REPUBLIKA.CO.ID, JAKARTA -- Gabungan sopir angkot se Kota Surabaya mengancam tetap tinggal dan menggelar aksi di depan Kantor Gubernur Jawa Timur jika tidak ada perwakilan dari Pemerintah Provinsi Jatim yang menemui dan mendengarkan aspirasi yang disampaikan. Meskipun izin yang didapat untuk menggelar aksi hanya sampai jam 17.00 peserta aksi mengancam tidak akan pulang sampai ada perwakilan dari Pemprov yang menemui.
"Kita tetap bertahan di sini sampai malam pun.
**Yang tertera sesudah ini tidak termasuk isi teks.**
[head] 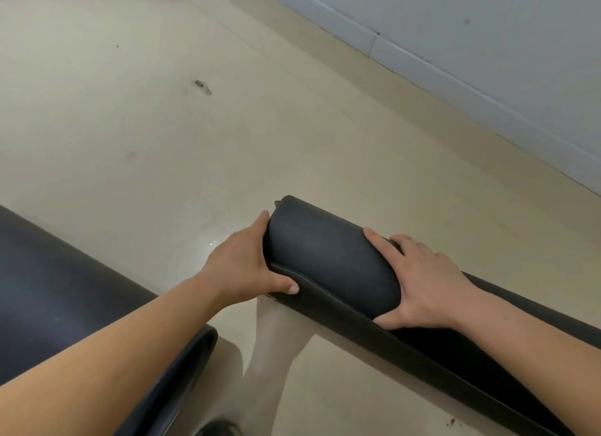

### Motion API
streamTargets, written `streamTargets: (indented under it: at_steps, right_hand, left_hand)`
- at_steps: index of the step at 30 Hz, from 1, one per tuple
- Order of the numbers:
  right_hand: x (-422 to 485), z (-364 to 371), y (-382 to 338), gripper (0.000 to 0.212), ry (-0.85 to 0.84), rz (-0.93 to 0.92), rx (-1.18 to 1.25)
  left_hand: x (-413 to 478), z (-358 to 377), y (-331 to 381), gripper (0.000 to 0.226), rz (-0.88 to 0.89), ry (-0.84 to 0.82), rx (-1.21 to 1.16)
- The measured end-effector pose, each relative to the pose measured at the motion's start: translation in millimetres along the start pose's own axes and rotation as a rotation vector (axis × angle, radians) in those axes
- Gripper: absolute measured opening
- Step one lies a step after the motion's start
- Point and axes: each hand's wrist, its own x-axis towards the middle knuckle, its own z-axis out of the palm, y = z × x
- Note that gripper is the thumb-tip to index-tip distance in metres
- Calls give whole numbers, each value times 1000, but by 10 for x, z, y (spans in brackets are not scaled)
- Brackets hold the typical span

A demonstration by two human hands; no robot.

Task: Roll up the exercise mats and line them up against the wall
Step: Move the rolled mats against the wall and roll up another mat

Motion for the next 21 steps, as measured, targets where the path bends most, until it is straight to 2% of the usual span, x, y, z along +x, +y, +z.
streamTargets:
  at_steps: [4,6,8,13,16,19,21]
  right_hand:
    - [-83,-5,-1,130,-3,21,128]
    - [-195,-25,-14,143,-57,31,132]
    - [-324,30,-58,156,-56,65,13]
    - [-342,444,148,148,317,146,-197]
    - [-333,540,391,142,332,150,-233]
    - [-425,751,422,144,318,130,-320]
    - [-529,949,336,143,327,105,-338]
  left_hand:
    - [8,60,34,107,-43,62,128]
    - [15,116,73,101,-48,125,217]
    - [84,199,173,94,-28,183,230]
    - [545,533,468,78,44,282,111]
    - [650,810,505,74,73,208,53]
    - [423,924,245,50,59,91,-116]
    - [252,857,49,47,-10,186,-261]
Izinnya memang sampai jam 5 saja tapi kalau memang tidak ada perwakilan dari pemerintah yang menemui ya berarti ini kan gak fair," kata Koordinator aksi Bunawi (49) di Pahlawan Nomor 110, Alun-alun Contong, Bubutan, Surabaya, Selasa (3/10).
Bunawi menjelaskan, tujuan mereka menggelar aksi adalah agar pemerintah mengambil sikap tegas atar maraknya angkutan online. Mereka berharap, Pemerintah Provinsi Jatim bisa menghentikan operasi angkutan online, bahka memblokir aplikasinya.
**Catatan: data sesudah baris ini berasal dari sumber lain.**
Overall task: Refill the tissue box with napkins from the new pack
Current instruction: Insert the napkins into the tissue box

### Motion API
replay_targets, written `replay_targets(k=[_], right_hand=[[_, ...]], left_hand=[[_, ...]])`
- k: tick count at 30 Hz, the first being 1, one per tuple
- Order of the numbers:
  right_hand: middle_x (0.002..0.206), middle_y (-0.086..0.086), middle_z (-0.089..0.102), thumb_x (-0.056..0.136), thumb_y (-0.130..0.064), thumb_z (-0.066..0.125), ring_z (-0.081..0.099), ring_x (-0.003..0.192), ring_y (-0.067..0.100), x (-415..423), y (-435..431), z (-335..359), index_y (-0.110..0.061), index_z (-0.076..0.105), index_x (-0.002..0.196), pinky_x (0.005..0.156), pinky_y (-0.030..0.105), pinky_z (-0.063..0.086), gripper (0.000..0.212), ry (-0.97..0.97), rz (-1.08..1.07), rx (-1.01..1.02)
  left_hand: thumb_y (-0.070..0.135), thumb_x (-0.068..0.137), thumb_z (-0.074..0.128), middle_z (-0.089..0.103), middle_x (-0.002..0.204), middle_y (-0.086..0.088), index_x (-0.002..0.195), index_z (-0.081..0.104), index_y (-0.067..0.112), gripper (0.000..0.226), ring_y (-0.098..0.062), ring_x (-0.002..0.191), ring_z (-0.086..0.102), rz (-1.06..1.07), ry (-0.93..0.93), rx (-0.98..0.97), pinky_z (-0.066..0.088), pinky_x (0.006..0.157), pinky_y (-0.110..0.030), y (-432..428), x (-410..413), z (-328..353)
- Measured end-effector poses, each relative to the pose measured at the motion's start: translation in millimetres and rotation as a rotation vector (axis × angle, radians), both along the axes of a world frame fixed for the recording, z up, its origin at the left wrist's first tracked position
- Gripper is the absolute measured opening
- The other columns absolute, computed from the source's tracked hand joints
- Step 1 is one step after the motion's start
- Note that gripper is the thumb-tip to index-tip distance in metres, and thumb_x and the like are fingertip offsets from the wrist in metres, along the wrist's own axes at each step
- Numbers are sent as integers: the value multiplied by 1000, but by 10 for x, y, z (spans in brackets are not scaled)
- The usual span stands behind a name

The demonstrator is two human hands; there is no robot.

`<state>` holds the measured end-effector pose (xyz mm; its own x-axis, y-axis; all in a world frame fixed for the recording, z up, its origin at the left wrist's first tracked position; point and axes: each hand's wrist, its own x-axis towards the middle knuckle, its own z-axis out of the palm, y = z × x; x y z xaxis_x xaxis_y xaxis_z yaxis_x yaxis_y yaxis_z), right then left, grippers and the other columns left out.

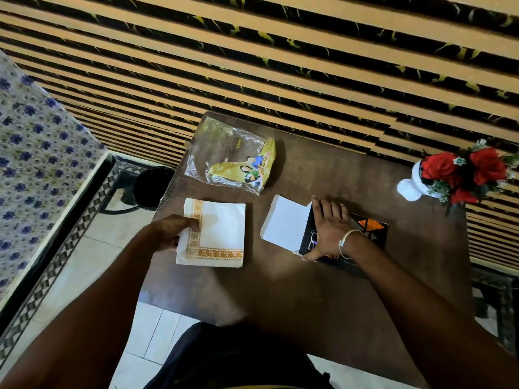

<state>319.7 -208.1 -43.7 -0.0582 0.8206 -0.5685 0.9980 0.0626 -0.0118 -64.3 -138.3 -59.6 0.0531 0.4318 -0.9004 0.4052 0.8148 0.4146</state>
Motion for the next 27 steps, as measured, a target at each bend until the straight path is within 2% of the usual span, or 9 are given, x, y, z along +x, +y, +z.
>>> replay_targets(k=[3,7,9,13,17,19,23,27], right_hand=[[156,15,13,35,-84,69,12,146,38,1,-2,-11,-10,-13,153,120,56,7,161,2,-1,7],[155,16,13,36,-83,70,12,146,38,4,0,-9,-10,-13,152,120,56,7,161,2,-4,6],[156,16,12,37,-82,71,11,147,38,3,1,6,-10,-14,152,120,56,6,160,5,-3,-2],[157,16,11,37,-82,71,10,147,38,2,7,19,-11,-14,152,120,56,6,160,4,1,-1],[157,15,10,38,-82,71,11,147,37,-3,3,31,-11,-13,152,120,56,7,159,-5,3,-6],[157,14,10,38,-83,70,10,147,38,-9,7,34,-12,-14,152,120,56,7,159,-11,7,-11],[160,14,5,41,-81,73,5,149,37,-20,12,58,-11,-16,152,121,56,3,158,-11,6,-32],[160,15,4,44,-79,74,4,149,37,-25,23,84,-11,-17,152,121,56,2,157,-18,-1,-43]], left_hand=[[3,88,58,71,110,-17,122,60,9,35,-37,103,65,-70,-72,6,53,92,-50,-4,24,91],[6,84,67,73,113,-15,120,60,16,39,-37,107,68,-187,-129,-20,49,100,-56,30,-39,113],[6,83,69,74,112,-14,121,60,17,40,-37,105,69,-225,-142,-12,50,99,-55,38,-75,78],[5,85,69,75,107,-13,124,58,19,43,-37,99,71,-189,-166,33,57,85,-49,22,-109,23],[1,84,69,73,112,-13,126,58,30,52,-38,100,69,-100,-180,113,60,73,-48,-8,-151,-21],[-2,84,68,71,115,-13,127,60,28,53,-38,103,69,-63,-182,152,60,73,-50,-19,-174,-46],[-2,89,61,71,117,-16,125,63,17,41,-38,104,69,12,-182,169,58,83,-53,-11,-243,-111],[0,89,63,70,117,-14,129,58,20,46,-39,105,68,10,-163,161,58,82,-52,-42,-269,-145]])
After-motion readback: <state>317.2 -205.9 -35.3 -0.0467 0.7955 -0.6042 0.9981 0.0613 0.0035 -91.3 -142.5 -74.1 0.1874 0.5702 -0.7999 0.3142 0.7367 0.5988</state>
"Memblokir aplikasi uber, grab, gojek atau angkutan online. Kalau memang pemerintah tidak bisa memenuhi ya setidaknya angkutan online itu harus ada tugasnya, jangan liar. Harus ada kir, trayek gitu-gitu," ucap Bunawi.
Pria yang sehari-harinya menarik Angkot trayek Joyoboyo ke Jembatan Merah Plaza (JMP) itu mengaku penghasilannya menurun drastis, sejak neroperasinya angkutan online. Sebelum ada angkutan online, bunawi mengaku bisa menarik hingga lima tarikan pulang-pergi (PP).
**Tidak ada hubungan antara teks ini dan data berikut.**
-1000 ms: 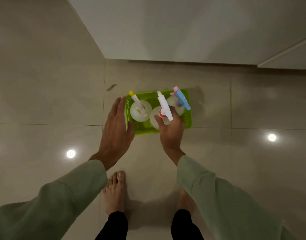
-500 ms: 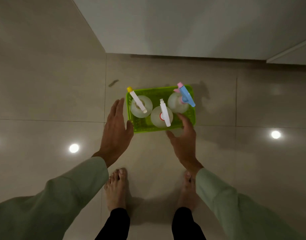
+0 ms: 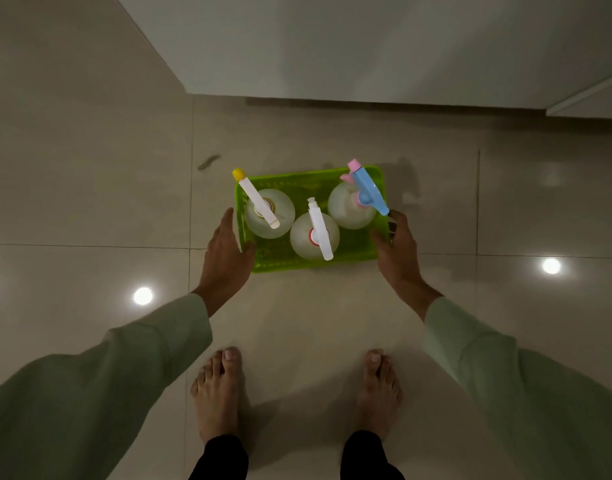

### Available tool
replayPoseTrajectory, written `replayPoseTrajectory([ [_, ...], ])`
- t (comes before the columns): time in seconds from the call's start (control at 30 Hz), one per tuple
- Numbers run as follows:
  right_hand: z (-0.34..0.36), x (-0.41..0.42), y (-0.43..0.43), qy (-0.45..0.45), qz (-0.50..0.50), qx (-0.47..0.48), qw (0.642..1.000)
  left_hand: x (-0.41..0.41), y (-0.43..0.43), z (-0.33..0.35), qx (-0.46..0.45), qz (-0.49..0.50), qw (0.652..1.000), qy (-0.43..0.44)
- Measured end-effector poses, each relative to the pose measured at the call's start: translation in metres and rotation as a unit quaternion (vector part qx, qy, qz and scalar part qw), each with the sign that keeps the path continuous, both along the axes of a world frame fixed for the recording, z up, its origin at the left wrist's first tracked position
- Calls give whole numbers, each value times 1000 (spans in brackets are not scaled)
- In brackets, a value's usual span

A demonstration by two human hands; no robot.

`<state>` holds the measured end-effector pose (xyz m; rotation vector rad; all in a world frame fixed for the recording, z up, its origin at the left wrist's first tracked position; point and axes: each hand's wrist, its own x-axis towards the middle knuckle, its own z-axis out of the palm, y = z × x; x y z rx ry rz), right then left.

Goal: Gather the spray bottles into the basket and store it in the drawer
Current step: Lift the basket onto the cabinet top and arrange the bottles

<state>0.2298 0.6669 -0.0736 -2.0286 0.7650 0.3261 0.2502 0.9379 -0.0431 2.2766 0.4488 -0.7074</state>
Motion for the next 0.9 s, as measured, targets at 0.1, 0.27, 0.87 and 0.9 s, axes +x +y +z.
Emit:
replayPoseTrajectory([
  [0.1,-15,5,3,-2,38,-29,999,8,-7,-14,-15,49,999,7],
  [0.27,-16,8,6,-23,38,-64,997,10,-12,-15,10,91,996,0],
  [0.87,317,29,-29,-150,31,-4,988,51,-29,308,-33,53,995,-71],
  [0.9,337,33,-33,-152,36,-2,988,54,-31,329,-35,56,995,-74],
])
"Dulu saya bisa sampai 5 PP itu penuh terus. Sekarang itu antre bisa berjam-jam karena gak penuh-penuh, jadi paling maksimal 3 PP," terang Bunawi.
Seperti diberitakan sebelumnya, Kominitas Angkutan Kota Surabaya (KAKS) mengepung Kantor Gubernur Jawa Timur, Pahlawan Nomor 110, Alun-alun Contong, Bubutan, Surabaya, Selasa (3/10). Gabungan sopir angkot se-surabaya ini menuntut agar operasi angkutan online di Kota Pahlawan bisa dihentikan.